= Problem requirements =
There are pictures in the records below; leave them out and set down exactly the lines from the one holding "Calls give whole" through the one holding "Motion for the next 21".

= Input =
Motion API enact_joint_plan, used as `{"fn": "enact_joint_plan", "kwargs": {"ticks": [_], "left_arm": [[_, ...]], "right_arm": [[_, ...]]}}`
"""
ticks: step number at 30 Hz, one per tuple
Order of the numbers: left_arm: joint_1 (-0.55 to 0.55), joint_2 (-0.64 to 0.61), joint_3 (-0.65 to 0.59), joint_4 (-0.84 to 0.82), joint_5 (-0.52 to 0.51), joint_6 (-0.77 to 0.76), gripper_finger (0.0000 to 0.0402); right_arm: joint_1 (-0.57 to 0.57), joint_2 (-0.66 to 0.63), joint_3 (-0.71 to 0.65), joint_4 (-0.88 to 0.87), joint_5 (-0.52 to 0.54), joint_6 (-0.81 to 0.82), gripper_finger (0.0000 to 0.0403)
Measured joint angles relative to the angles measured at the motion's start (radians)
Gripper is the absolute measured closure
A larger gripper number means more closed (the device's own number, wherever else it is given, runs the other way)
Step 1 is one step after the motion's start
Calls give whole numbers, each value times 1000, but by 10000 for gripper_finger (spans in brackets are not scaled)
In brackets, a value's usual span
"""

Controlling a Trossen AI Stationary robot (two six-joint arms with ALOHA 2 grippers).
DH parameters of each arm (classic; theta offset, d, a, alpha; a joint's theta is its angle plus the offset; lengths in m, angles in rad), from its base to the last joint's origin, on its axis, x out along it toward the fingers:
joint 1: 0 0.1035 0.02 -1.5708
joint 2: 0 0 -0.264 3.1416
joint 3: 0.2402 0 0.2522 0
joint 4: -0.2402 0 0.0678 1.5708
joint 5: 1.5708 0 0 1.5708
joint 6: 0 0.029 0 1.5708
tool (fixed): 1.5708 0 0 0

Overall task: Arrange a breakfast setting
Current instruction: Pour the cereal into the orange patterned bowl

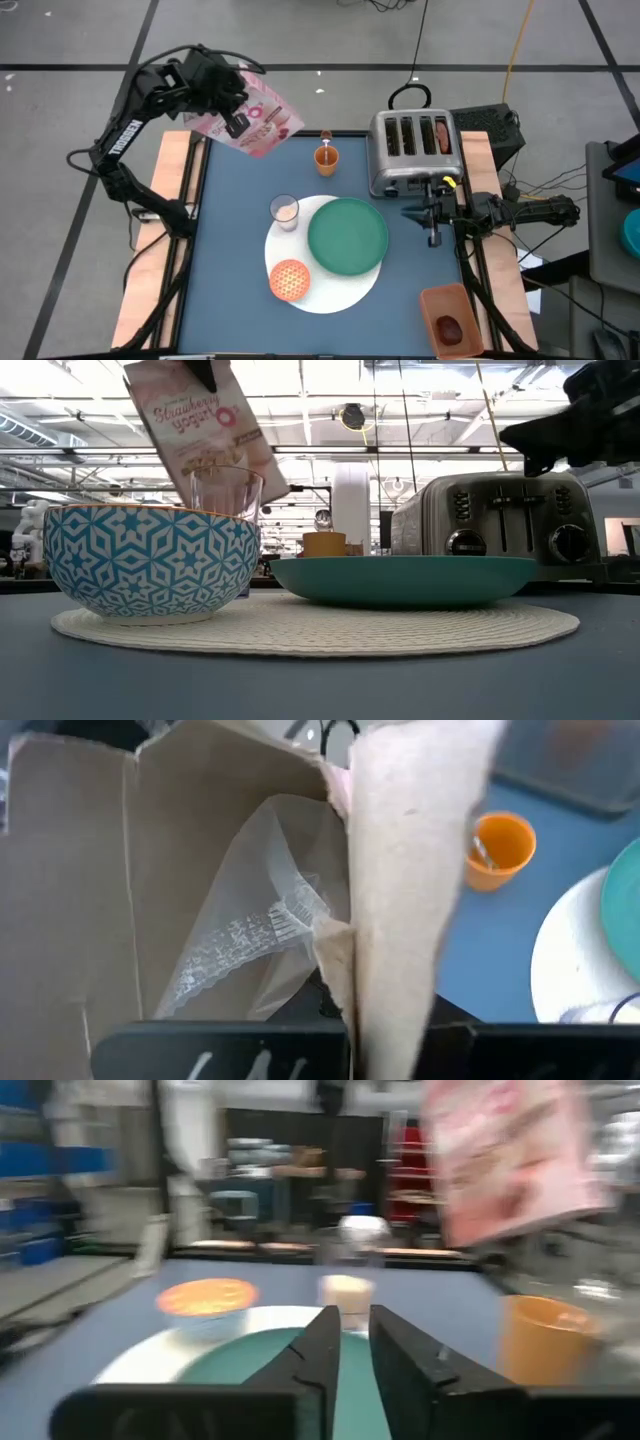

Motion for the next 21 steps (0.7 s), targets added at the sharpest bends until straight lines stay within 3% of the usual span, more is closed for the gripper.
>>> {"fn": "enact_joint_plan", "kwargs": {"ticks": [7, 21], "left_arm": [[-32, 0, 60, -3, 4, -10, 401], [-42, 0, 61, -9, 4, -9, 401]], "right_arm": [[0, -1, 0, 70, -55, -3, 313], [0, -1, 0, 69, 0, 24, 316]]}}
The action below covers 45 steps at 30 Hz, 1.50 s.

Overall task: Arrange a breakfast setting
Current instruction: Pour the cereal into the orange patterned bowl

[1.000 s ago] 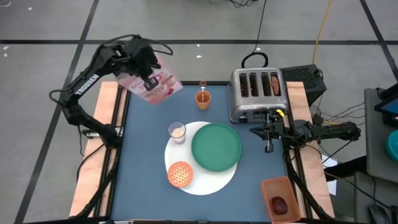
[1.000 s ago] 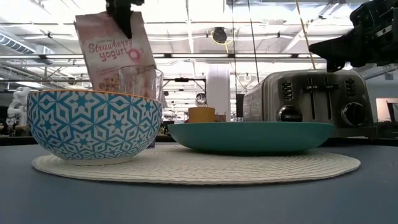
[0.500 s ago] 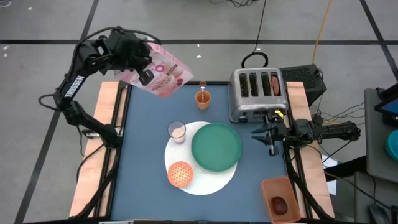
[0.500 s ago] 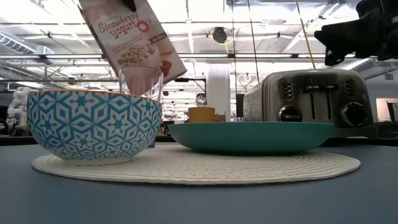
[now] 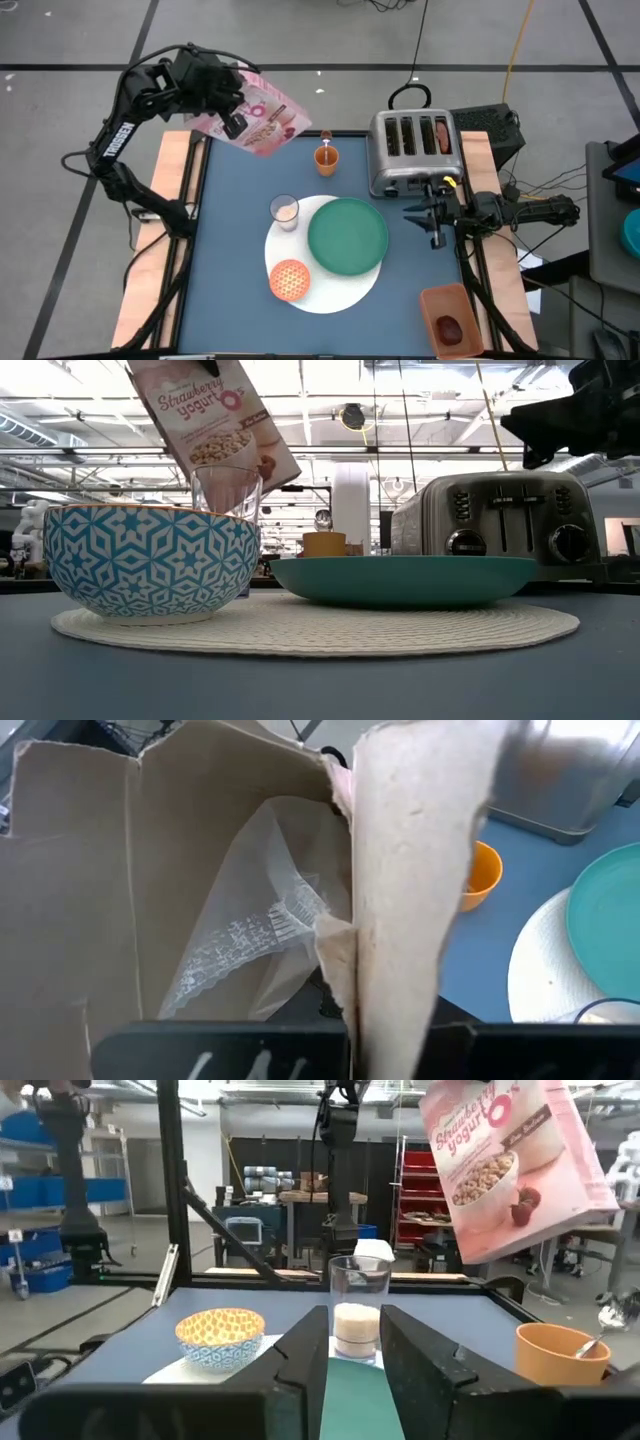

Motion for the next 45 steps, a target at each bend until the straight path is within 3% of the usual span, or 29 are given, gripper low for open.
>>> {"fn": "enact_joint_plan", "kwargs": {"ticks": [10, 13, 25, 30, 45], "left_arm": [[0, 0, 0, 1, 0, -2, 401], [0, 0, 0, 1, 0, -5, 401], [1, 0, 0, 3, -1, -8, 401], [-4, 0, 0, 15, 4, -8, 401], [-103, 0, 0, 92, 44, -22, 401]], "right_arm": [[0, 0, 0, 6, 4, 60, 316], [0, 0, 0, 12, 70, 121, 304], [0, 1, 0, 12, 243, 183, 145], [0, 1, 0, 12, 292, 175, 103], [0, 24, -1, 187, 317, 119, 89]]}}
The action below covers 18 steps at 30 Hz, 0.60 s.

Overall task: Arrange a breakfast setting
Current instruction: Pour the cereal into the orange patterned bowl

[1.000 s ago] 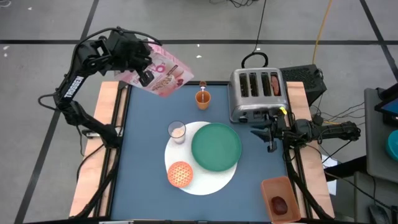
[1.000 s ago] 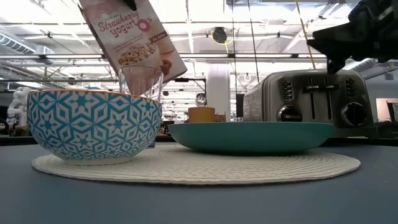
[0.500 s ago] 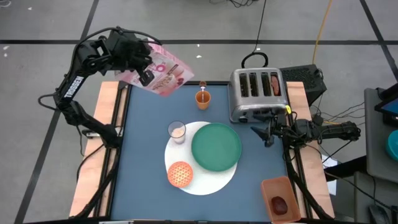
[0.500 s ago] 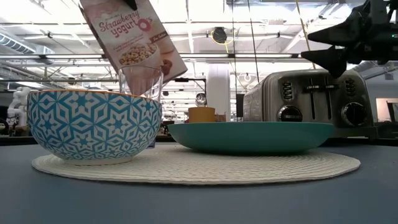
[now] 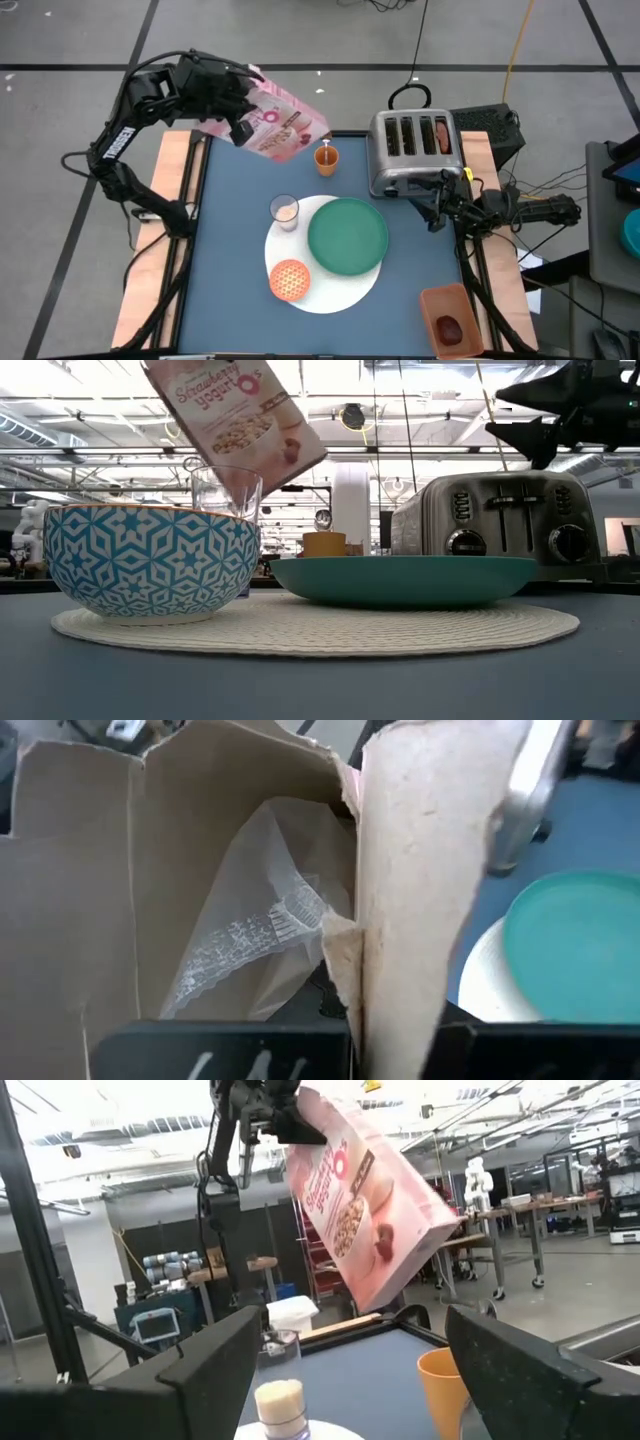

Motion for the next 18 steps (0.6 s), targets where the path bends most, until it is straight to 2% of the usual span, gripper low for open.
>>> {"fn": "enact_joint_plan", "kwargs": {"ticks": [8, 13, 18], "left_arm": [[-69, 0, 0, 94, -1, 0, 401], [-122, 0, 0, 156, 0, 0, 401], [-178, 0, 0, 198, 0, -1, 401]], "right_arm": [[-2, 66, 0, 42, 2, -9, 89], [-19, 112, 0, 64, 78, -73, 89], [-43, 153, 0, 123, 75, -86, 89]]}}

= Response to the exercise =
Calls give whole numbers, each value times 1000, but by 10000 for gripper_finger (spans in brackets are not scaled)
In brackets, a value's usual span
"""

Controlling a Trossen AI Stationary robot (two six-joint arms with ALOHA 2 grippers).
DH parameters of each arm (classic; theta offset, d, a, alpha; a joint's theta is its angle plus the offset; lengths in m, angles in rad), from its base to the last joint's origin, on its axis, x out along it toward the fingers:
joint 1: 0 0.1035 0.02 -1.5708
joint 2: 0 0 -0.264 3.1416
joint 3: 0.2402 0 0.2522 0
joint 4: -0.2402 0 0.0678 1.5708
joint 5: 1.5708 0 0 1.5708
joint 6: 0 0.029 0 1.5708
tool (fixed): 1.5708 0 0 0

Overall task: Arrange a breakfast setting
Current instruction: Pour the cereal into the orange patterned bowl


Motion for the next 21 steps (0.7 s), targets added at the sharpest bends until straight lines stay within 3% of the usual span, more is closed for the gripper.

No further answer is required.